Remember the first day of school? It was a momentous thing. I was four and a half, dressed up in my best denim suit which matched my brother’s, and wearing remarkable tan-coloured semi-platform shoes. It was the 70’s. My friend from up the road came and took part in what was to become an annual tradition, the taking of photos of new haircuts and feet about to get blisters after the summer holidays of running through grass barefoot. It wasn’t a bad day, and I was allowed to take my teddy; he helped. But I never got over that tension of starting something new.

It came back throughout school, especially since we moved quite a bit, and also when we emigrated from the UK to South Africa in 1981. A new country. The feeling of being out of your depth is both tantalising and terrifying- you have no frame of reference other than what you have already experienced, and sometimes it isn’t enough. It happened with first girlfriends and job interviews. It happened with first TV interviews and radio spots. It happened with travelling and parenthood.

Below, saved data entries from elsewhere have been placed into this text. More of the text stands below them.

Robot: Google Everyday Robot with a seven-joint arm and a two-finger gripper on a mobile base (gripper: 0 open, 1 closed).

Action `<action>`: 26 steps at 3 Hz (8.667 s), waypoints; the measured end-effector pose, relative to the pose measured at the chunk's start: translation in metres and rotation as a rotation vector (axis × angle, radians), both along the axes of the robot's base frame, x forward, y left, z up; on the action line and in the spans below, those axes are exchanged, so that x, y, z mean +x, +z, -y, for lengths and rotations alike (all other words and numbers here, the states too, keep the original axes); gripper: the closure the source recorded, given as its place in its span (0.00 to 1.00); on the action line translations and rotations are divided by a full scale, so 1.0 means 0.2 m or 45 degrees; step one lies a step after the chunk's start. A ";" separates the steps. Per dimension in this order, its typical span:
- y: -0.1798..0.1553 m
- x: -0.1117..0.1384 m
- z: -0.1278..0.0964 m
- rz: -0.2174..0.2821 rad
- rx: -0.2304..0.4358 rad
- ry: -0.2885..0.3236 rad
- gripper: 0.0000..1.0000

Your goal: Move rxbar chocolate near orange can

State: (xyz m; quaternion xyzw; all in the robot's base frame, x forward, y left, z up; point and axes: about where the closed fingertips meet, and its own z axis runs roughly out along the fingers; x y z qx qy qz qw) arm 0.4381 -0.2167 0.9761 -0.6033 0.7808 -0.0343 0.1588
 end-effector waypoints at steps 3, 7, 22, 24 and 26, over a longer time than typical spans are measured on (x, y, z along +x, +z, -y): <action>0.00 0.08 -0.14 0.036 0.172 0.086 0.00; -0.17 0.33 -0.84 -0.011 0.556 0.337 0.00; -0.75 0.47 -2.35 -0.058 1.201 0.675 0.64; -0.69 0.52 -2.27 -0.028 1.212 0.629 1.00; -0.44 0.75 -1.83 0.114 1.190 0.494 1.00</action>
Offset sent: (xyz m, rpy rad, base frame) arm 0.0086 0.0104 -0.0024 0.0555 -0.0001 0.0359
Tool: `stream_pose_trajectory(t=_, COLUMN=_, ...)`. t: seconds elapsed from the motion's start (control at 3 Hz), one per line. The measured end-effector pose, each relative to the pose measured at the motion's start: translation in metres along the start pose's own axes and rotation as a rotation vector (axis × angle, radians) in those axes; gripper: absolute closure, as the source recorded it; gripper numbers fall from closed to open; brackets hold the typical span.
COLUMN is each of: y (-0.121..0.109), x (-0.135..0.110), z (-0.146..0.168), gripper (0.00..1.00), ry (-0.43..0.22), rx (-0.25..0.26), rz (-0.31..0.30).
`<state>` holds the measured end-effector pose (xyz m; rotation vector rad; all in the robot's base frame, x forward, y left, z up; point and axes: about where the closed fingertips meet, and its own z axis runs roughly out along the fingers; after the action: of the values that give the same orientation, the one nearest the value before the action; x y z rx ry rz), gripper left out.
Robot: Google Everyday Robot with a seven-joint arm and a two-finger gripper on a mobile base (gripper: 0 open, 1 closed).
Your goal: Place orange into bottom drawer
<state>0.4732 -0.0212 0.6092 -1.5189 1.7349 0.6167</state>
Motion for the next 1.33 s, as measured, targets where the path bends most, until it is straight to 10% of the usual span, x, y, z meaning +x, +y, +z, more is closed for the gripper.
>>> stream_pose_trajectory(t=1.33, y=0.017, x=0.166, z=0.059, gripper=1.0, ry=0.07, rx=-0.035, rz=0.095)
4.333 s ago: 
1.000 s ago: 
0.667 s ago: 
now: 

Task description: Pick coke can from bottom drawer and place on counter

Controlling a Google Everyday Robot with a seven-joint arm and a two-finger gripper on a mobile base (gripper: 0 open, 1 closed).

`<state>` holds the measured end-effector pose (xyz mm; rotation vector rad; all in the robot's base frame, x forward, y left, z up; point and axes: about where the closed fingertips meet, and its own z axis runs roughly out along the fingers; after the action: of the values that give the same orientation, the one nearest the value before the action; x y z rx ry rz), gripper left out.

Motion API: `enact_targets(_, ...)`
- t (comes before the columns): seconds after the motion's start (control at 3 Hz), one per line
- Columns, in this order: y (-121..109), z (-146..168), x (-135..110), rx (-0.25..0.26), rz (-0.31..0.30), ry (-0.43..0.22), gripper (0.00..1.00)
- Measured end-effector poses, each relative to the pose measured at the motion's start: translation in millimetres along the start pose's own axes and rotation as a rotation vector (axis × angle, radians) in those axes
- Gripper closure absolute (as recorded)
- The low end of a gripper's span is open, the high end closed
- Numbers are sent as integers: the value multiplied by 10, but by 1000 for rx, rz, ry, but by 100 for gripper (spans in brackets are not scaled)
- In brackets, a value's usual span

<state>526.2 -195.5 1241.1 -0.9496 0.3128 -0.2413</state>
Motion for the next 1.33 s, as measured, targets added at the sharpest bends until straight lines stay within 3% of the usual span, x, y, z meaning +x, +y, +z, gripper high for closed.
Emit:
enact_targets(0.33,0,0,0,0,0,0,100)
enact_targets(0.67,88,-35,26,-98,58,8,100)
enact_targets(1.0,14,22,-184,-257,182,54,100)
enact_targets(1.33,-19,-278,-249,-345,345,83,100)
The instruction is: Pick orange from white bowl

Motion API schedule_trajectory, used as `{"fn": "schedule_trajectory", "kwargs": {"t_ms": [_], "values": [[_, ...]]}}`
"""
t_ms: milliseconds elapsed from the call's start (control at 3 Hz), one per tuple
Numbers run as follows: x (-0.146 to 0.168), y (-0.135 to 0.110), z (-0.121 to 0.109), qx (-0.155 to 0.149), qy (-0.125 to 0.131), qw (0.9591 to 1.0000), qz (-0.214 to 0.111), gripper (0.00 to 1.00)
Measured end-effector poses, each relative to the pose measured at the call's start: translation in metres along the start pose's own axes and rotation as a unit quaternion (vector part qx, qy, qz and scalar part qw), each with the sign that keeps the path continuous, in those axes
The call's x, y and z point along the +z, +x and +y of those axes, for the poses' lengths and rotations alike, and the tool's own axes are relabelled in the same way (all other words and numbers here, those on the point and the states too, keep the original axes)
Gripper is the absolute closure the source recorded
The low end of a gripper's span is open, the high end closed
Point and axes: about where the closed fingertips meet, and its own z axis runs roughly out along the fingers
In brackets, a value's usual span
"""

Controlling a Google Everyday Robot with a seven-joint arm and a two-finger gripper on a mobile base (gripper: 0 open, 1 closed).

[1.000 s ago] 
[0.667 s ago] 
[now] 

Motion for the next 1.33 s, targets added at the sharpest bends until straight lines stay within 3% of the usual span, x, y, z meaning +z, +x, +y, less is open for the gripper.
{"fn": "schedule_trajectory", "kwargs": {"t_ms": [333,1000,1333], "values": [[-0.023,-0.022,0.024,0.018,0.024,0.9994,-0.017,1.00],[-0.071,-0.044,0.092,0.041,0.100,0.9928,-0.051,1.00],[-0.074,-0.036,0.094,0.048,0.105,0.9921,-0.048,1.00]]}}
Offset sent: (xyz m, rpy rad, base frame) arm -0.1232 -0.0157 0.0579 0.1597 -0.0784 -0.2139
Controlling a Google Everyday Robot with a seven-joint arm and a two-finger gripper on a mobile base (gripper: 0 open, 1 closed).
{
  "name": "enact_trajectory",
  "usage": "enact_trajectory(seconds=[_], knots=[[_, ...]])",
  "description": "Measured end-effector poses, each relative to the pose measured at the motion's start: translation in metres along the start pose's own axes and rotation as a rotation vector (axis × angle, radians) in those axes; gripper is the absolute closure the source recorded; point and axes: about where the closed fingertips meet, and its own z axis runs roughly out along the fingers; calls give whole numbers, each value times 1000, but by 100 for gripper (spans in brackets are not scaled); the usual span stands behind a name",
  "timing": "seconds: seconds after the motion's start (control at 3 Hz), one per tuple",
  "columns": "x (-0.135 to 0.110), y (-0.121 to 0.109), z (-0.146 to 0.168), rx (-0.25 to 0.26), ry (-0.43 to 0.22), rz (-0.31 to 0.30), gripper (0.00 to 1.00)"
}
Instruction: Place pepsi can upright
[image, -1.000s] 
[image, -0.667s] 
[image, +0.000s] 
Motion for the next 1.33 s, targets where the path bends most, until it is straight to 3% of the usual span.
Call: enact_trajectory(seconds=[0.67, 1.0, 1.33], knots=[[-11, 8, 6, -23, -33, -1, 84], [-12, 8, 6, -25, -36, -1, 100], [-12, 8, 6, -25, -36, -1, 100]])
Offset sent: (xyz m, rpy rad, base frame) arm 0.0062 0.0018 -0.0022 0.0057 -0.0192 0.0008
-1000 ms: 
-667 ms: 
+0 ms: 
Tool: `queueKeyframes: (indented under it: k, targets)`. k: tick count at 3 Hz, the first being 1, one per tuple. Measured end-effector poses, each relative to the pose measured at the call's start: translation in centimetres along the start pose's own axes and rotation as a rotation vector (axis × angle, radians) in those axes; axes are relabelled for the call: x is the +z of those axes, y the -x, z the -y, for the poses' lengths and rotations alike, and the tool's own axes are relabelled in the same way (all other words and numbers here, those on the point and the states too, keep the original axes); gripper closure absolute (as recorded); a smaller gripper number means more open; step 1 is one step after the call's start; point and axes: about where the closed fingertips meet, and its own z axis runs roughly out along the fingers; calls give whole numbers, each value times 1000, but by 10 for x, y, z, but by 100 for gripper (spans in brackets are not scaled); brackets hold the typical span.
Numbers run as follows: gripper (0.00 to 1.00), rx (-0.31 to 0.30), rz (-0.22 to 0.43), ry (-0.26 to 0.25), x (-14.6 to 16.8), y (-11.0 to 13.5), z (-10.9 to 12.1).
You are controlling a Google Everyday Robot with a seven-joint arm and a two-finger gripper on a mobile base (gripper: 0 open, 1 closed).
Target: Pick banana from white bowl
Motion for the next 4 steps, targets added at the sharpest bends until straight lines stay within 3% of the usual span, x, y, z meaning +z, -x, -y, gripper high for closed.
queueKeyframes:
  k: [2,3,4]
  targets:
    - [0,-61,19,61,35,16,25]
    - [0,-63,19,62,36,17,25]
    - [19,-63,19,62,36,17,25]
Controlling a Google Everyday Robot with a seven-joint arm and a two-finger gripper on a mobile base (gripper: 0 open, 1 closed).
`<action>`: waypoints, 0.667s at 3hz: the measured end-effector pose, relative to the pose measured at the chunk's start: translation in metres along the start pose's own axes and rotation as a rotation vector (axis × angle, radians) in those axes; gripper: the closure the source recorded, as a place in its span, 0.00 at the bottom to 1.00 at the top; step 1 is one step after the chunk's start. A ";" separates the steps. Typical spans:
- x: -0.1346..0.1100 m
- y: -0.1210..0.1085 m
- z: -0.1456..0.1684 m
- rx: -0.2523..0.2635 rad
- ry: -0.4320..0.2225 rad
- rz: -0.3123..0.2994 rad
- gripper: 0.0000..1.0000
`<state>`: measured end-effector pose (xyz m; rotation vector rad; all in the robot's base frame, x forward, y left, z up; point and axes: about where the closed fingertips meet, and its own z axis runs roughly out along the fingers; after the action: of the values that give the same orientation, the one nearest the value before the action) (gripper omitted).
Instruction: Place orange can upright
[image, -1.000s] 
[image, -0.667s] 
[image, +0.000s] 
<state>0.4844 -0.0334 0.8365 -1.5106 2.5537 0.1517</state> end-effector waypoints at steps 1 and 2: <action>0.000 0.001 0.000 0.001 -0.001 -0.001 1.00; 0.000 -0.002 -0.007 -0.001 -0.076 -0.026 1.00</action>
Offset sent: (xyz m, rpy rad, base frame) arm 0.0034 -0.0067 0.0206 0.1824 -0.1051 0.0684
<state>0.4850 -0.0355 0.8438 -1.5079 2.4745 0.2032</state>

There’s part of me that remains a small boy squinting into the sun, the camera trying to capture a moment in time. I stand there with my school satchel, hoping that the presence of Teddy Edward will somehow bring comfort, and ease the distress of shifting from one environment to the next. I’m that kid. The one about to meet new friends, and discover the esoteric wonders of writing and learning. It’s always been worth it in the end. The first step, but I realise too, that I’m not afraid of heights.
I’m afraid of plummeting*.
*I had to go and do a post-post google- two other sites with similar phrases. But not ones I've seen before. So kiss my ass, other sites :-)

Monday, November 9, 2009

Things Are Looking Up


Sometimes I am the angry indication of an accidental fire, blanketing the innocents around me.
Sometimes I am a jet stream, a memory of power, of surging to a destination.
Sometimes I am just a wisp, a series of horse tails flicking at the cool outer reaches of the atmosphere, remote.
Sometimes I am the big-bellied pregnant mother of the skies, threatening to break water over needy landscapes.
Sometimes, I am a gallery of surreal portraits, none remaining constant- I can’t stay still.
Sometimes I am the accessories drawer to the sun, my purples and pinks and oranges there to show off her beauty.
Sometimes I am a magician, with my pockets full of rainbows.
Sometimes I am an artist, my palette and my canvas full of blank promise.
Sometimes I like to lean on mountains for support- they never shift.
Sometimes I wait for the evening to descend, and in the morning, like an afterthought, I lift.
Sometimes I lift the hems of my cloak, to display my hoarded silver.
Sometimes I seem as full-bodied as the earth, and
Sometimes I am merely an echo of breath on a cool morning.
Sometimes I am as small as a man’s hand, cupped over the horizon, and
Sometimes I dominate, a shadow-parent adopting all of mankind.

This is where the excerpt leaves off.